Les accusations de mauvaise organisation des élections à l’encontre de la Commission Electorale Nationale ont culminé dans les jours précédant l’élection, avec un échange de déclarations tendues entre le chef d’état-major Min Aung Hlaing et le gouvernement. Fraude lors de la récupération des bulletins de vote anticipé, multiples erreurs sur les listes électorales, témoignages d’intimidation dans l’état de Shan, annulation des élections dans certaines régions et états du pays, dont l’état de l’Arakan, particulièrement touché : la question de la légitimité des résultats, soulevée par les médias et les experts depuis plusieurs semaines, a conduit le chef d’état-major Général à préciser que si la Commission et le gouvernement n’étaient pas en mesure d’assurer des élections libres et justes, l’armée devrait prendre les choses en main. Alors que le pays attend les résultats définitifs dans les jours qui viennent, la situation reste en suspens même si depuis Min Aung Hlaing a affirmé que « l’armée respectera le verdict des urnes ».
Saw Clever Shine, lui, a réussi à corriger une erreur de dernière minute sur sa carte d’électeur. Alors qu’il avait déjà demandé la modification de ses coordonnées sur la liste électorale, il a reçu sa carte avec une faute sur son prénom. Même si le document n’est pas indispensable pour voter, il a préféré s’assurer de mettre toutes les chances de son côté et a effectué la modification.

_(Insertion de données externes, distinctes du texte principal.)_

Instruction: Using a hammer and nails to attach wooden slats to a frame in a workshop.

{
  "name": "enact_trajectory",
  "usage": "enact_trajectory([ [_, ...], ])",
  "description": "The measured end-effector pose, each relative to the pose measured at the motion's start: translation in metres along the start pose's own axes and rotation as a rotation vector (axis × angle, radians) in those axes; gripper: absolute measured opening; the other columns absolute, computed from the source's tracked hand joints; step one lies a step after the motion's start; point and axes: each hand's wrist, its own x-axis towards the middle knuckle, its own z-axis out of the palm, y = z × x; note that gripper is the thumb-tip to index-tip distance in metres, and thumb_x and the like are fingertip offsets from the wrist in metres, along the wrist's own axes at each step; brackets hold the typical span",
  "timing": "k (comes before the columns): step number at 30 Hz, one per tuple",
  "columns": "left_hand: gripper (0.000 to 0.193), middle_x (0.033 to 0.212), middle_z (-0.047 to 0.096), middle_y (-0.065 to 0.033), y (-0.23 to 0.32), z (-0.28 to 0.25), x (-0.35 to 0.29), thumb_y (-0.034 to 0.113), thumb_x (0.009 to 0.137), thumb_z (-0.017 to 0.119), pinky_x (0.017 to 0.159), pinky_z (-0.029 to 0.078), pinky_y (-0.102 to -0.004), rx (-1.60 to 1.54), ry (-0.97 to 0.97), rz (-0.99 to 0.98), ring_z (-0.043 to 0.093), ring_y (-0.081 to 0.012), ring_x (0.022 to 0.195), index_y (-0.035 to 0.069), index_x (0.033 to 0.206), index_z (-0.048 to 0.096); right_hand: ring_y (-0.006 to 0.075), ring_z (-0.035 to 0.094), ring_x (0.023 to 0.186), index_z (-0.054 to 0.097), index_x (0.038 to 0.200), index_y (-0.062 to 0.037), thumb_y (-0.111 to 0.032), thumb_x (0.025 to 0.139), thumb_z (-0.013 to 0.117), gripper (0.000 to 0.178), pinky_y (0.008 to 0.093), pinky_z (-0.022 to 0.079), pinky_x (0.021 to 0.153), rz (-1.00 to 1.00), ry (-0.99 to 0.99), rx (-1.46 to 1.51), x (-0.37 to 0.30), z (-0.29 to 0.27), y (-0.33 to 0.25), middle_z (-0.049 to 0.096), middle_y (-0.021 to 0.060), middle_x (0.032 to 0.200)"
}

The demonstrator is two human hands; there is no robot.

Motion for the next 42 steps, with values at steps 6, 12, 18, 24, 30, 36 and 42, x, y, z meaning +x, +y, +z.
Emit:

Au cœur des préoccupations des électeurs interrogés ce jour-là, c’est l’éducation qui domine les témoignages. Moon Shine, la sœur de Saw Clever Shine, l’a rejoint alors qu’il allait entrer dans le bureau de vote. « Je veux que le gouvernement fasse en sorte que l’éducation ouvre des opportunités de travail à l’étranger », explique-t-elle. Elle est venue voter aujourd’hui par sentiment de devoir. « J’ai peur que le parti que je veux voir gagner perde à cause de mon seul vote manquant. J’espère que mon vote sera utile », nous dit-elle en souriant.
Son frère, lui, souhaite plutôt que le prochain gouvernement développe le secteur de la santé. « On ne veut pas aller à l’hôpital public quand on est malades, parce qu’ils ne sont pas équipés. Les gens riches, en revanche, peuvent aller dans les hôpitaux privés. J’espère qu’on pourra tous bénéficier de bons soins à l’avenir », raconte t’il en entrant à son tour dans le bureau de vote.
Entre 6h et 9h30 du matin, 160 personnes ont pu venir voter, d’après le responsable local U Htin Kyaw. Au total, il faudra plus d’une heure et demie à Saw Clever Shine pour parvenir à déposer ses bulletins dans l’urne. « J’ai voté pour la Chambre des représentants, la Chambre des Nationalités, et pour le Parlement régional de Yangon. En plus de ça, comme je suis de l’ethnie Kayin, j’ai voté une quatrième fois, pour choisir le représentant Kayin au Parlement de Yangon », explique-t-il. En effet, les ethnies Kayin et arakanaises de la ville peuvent voter pour élire leur ministre des Affaires Ethniques au Parlement régional. « Le problème, c’est qu’ils ont mis tous les électeurs sur une seule liste, que chaque membre du bureau possède une liste différente, qui n’est pas classée par ordre alphabétique, ni par ethnie », raconte Saw Clever Shine. « Pour mon quatrième vote, ça a pris du temps pour retrouver mon prénom ! ». Il nous montre son annulaire, encré de violet. « A part ça, tout est bon, j’ai pu voter ! » finit-il en souriant.